"Pearl Harbor"
Directed by Michael Bay.
Written by Randall Wallace.
Starring Ben Affleck, Josh Hartnett and Kate Beckinsale.
Release Year: 2001
Review Date: 5/28/01 Folks--
I went over to the Uptown last night for the
11 PM showing of "Pearl Harbor" with Dave Bell, my roommate Chuck
and his fiancée Teresa, and Dave's friend Reggie. I go with my
brother and Reggie anywhere I can, to hear the laughter and
smack-talking that they provide whenever we see a movie that has the
chance to be spectacularly bad. Since all of you know the plot of
this film, who's in it and who it is by--the Jerry
Bruckheimer/Michael Bay teaming that brought you such "classics" as
"Bad Boys" and "Armageddon"—I will skip explaining it. Rather, I
will break the film down into three hours, the ridiculous length of
this film. Since many of you saw this over the weekend--and, will
go to see it whether I like it or not anyway--I AM GOING TO GIVE
AWAY COUNTLESS FACTS ABOUT THE FILM. So, if you like surprises,
stop reading now.
Hour One--Crock of Shit Love Story
I have to admit, the initial pairing of Raef
(Ben Affleck) and Evelyn (Kate Beckinsale) was fairly romantic,
halfway believable and lightly comic. The first half-hour of the
film covers how Raef and Evelyn meet and begin their courtship,
which takes place in January of 1941. When Raef has to leave to
help out the British war effort abroad, his goodbye sequence with
Evelyn felt real and this provided for some real tension (for about
four minutes) when Raef goes abroad and helps the RAF shoot down
Axis planes. But, when Raef gets shot down, you don't believe for
one second that he is dead, but you are anxious to see how Evelyn
will live her life...especially when she begins being courted by
Raef's best friend Danny (Josh Hartnett) about four months after
Raef's supposed death.
This is where the movie began to tailspin
for me. This love triangle business has nothing to do with anything
I care about if I go to see an explosion-filled war movie. The
lines spoken by Evelyn and Danny during this sequence are
hilariously poor; they fall into bed--oh, I'm sorry, fucking
parachutes--so quickly that you are laughing by the time Evelyn
ironically states to Danny the next day "Danny...I'm afraid we're
taking things too fast!!" Of course, when Raef comes home, he is
shocked to see that former love Evelyn has left him, and that his
best friend has just robbed him. This sequence was so boring that
it put Chuck, literally, to sleep.
Hour Two--Pearl Harbor
Friends, the meat-and-potatoes of "Pearl
Harbor" comes during the middle hour, which features the thrilling
attack by the Japanese--whoops again, the "Japs" or "Jap Bastards",
which is uttered a movie-record 155 times during this hour--on the
American base in Hawaii.

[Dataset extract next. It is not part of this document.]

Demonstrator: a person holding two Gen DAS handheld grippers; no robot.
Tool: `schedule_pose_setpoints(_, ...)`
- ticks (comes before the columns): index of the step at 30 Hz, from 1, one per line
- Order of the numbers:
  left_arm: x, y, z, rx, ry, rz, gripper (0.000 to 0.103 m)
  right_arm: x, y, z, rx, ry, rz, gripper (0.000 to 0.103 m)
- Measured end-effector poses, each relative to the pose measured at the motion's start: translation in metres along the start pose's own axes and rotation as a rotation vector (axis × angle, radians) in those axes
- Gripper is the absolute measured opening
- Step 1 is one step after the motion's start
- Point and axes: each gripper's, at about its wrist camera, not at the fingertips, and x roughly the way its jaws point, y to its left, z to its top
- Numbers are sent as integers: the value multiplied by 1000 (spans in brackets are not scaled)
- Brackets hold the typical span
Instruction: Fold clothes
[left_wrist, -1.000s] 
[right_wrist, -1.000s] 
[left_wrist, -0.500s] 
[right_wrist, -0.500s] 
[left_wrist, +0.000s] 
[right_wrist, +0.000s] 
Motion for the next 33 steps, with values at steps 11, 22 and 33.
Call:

The scenes that don't feature the love
triangle in the first hour on the Japanese planning of the attack
are very well done and interesting, showing the perspective of the
war committee that plans out the surprise invasion. Those pay off
here as Bay directs incredible action sequences depicting death and
chaos on the early morning of December 7, 1941.

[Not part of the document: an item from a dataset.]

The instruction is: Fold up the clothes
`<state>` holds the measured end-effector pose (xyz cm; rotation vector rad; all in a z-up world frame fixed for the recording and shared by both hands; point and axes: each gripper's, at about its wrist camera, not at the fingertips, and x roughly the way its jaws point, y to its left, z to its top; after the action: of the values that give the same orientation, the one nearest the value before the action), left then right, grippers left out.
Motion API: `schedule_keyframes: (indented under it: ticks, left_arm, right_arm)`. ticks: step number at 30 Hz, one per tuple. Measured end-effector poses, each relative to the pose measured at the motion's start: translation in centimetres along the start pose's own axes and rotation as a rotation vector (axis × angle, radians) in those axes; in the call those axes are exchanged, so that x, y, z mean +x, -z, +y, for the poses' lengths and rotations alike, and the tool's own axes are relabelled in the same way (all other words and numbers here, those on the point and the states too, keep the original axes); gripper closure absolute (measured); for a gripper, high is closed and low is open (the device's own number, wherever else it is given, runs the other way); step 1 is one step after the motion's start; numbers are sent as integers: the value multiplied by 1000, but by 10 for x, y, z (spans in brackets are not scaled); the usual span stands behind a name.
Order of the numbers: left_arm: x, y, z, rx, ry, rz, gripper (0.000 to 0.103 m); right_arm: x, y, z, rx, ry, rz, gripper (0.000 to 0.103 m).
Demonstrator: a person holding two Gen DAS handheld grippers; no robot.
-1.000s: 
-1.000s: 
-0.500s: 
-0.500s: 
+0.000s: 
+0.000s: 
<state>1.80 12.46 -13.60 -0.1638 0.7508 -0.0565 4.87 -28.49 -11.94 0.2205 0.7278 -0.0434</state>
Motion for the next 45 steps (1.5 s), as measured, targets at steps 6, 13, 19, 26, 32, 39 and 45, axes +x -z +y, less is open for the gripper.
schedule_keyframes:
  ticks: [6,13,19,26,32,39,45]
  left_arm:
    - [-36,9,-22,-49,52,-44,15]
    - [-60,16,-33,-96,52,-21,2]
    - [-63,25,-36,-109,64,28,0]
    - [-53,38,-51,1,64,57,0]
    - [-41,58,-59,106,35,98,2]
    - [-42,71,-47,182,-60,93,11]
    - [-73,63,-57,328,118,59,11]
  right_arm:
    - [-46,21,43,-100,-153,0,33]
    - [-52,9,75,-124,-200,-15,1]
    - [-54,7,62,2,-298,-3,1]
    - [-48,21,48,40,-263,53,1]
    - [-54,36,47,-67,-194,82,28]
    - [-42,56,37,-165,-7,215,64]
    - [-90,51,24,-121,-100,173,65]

And, while not as intense as things you will
find in "Platoon" or "Saving Private Ryan", the PG-13 violence in
this hour is sure to make you at least a little uncomfortable as you
watch numerous shiphands, Navy officers, pilots and civilians get
ripped apart by bombs, torpedoes, and Zero gunfire...all before they
even fire a shot back at the invading planes. And, how about those
explosions? Wow, wow, wow. On the Uptown's screen, it was a
beautiful display of mayhem. The chase-plane camerawork--one has to
assume all of those shots were added on a computer--is spectacular,
and the bombing runs are all well shot. In addition, after Raef and
Danny come back together over their romantic rift to shoot down
enough Zero planes to drive them off, the chaos at the military
hospital was scary...and, as Evelyn (who is a nurse in the film) is
patching up the wounded and marking potential patients as "critical"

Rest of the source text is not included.